[Stored items from a collection]
=======

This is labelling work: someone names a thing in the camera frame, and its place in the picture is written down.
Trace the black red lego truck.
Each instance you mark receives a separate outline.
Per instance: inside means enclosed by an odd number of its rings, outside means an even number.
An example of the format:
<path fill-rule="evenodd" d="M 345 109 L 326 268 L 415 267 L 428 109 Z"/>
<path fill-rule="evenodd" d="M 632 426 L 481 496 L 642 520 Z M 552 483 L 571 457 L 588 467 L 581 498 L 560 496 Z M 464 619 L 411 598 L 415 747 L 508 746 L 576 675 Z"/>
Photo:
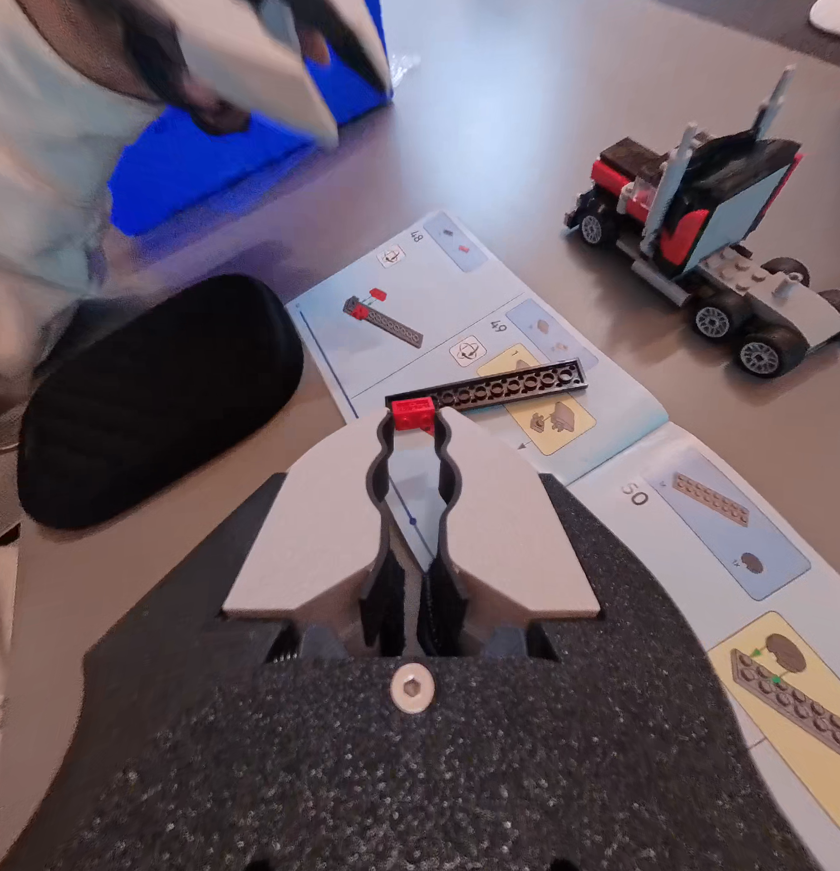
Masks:
<path fill-rule="evenodd" d="M 564 216 L 567 233 L 620 250 L 687 311 L 694 332 L 730 347 L 734 364 L 762 380 L 840 343 L 840 289 L 812 288 L 798 259 L 758 263 L 744 244 L 803 157 L 800 143 L 769 135 L 794 73 L 784 69 L 741 132 L 712 136 L 691 124 L 667 153 L 630 137 L 600 151 L 589 189 Z"/>

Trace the person's left hand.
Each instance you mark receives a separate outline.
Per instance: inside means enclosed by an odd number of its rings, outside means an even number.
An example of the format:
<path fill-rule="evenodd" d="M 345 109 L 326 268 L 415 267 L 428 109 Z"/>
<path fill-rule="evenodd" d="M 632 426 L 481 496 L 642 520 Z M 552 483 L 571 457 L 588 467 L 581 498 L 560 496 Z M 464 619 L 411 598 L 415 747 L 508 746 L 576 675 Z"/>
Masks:
<path fill-rule="evenodd" d="M 187 114 L 196 127 L 210 136 L 226 136 L 246 132 L 251 113 L 224 100 L 218 93 L 190 83 L 186 89 Z"/>

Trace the small red lego brick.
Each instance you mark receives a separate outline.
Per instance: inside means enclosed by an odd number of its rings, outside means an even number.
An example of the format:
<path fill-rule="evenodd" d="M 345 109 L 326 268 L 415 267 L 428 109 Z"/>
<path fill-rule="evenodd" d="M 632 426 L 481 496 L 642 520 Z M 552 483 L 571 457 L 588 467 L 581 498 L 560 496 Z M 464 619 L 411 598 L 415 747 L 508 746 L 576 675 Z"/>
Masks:
<path fill-rule="evenodd" d="M 437 409 L 431 396 L 393 400 L 390 408 L 396 432 L 420 430 L 434 434 Z"/>

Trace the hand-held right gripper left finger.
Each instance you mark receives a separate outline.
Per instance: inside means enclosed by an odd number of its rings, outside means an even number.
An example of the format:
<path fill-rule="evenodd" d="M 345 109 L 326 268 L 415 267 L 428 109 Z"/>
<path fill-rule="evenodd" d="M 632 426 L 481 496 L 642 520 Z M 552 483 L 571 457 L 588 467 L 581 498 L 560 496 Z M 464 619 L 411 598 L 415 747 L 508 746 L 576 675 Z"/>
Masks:
<path fill-rule="evenodd" d="M 386 507 L 394 421 L 379 408 L 292 464 L 222 605 L 230 618 L 283 619 L 301 631 L 360 636 L 403 653 L 405 572 Z"/>

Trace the long black lego plate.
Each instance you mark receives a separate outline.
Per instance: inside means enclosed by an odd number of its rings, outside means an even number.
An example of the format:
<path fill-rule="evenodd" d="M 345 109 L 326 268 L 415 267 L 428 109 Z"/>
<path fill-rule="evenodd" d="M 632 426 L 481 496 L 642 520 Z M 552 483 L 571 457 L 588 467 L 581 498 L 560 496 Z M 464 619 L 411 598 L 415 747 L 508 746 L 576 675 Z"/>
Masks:
<path fill-rule="evenodd" d="M 535 367 L 522 367 L 493 376 L 426 387 L 387 396 L 389 409 L 396 402 L 429 398 L 436 409 L 458 412 L 490 408 L 515 401 L 528 401 L 587 388 L 585 369 L 578 359 Z"/>

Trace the open lego instruction booklet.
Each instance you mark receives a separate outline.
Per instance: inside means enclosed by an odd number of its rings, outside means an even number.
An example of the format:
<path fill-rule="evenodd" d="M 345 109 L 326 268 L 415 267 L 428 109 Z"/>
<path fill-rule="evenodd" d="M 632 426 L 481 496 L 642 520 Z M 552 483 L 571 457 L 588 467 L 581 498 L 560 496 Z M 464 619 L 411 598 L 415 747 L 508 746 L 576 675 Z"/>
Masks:
<path fill-rule="evenodd" d="M 578 360 L 571 398 L 476 423 L 652 572 L 709 654 L 796 832 L 840 869 L 840 575 L 741 476 L 447 212 L 287 305 L 346 422 L 421 387 Z"/>

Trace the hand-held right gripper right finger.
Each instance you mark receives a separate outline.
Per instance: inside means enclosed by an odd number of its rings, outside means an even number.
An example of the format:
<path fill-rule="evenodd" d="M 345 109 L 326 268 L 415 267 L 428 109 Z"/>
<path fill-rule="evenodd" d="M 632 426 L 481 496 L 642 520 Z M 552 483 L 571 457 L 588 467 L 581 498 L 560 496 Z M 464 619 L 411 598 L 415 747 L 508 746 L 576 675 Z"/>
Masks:
<path fill-rule="evenodd" d="M 457 411 L 436 412 L 437 552 L 424 574 L 424 651 L 463 655 L 537 622 L 596 619 L 602 606 L 542 476 Z"/>

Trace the grey desk mat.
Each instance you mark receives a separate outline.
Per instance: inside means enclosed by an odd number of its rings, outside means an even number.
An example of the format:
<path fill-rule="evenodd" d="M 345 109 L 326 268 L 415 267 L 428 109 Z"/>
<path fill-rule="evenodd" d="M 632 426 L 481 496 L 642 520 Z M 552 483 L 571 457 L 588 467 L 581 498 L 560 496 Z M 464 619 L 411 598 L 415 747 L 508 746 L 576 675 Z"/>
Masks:
<path fill-rule="evenodd" d="M 840 66 L 840 37 L 809 23 L 812 1 L 661 1 L 663 5 Z"/>

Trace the large blue plastic bin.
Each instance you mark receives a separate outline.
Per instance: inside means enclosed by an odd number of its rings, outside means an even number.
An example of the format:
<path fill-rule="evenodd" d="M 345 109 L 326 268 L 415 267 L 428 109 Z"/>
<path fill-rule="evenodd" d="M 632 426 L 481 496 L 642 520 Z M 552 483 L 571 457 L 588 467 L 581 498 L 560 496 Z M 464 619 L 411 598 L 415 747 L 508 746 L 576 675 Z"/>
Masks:
<path fill-rule="evenodd" d="M 145 2 L 166 20 L 167 2 Z M 292 2 L 323 16 L 323 2 Z M 386 49 L 380 2 L 367 2 Z M 350 70 L 324 37 L 330 60 L 306 60 L 308 72 L 340 128 L 386 105 L 393 93 L 378 93 Z M 263 115 L 251 114 L 246 132 L 210 136 L 198 129 L 187 107 L 169 106 L 126 147 L 109 180 L 112 220 L 127 235 L 152 230 L 173 214 L 271 164 L 292 162 L 317 141 Z"/>

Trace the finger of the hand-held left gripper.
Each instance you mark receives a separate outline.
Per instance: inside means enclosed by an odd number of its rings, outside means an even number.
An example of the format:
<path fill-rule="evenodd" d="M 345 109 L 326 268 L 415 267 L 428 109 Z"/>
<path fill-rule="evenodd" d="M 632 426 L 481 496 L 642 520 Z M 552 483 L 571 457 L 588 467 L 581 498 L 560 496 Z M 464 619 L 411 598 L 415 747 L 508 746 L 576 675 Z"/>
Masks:
<path fill-rule="evenodd" d="M 338 58 L 378 93 L 392 93 L 388 56 L 365 1 L 324 1 L 323 32 Z"/>
<path fill-rule="evenodd" d="M 337 145 L 334 116 L 307 70 L 327 64 L 323 25 L 292 2 L 169 1 L 166 16 L 193 76 L 224 100 L 263 115 L 324 147 Z"/>

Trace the black quilted wrist pad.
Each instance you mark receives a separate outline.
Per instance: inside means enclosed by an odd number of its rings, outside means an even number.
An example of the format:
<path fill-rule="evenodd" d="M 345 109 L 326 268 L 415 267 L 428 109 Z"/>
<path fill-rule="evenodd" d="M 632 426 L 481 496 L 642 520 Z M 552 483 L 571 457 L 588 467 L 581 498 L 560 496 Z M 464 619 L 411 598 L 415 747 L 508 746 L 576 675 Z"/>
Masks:
<path fill-rule="evenodd" d="M 104 524 L 255 434 L 304 368 L 284 303 L 222 274 L 182 289 L 60 364 L 22 418 L 20 505 L 38 524 Z"/>

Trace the person's left forearm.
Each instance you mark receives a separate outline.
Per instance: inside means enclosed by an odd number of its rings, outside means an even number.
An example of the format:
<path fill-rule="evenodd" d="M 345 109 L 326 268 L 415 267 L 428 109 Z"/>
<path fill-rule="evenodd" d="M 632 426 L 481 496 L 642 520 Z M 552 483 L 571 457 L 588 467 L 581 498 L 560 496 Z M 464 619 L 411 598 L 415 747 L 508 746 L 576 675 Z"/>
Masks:
<path fill-rule="evenodd" d="M 162 112 L 87 79 L 0 1 L 0 298 L 58 308 L 95 289 L 109 180 Z"/>

=======

* _Task to carry out_
Within the records above, how many lines include the word "finger"? State the number by itself.

* _Reply_
3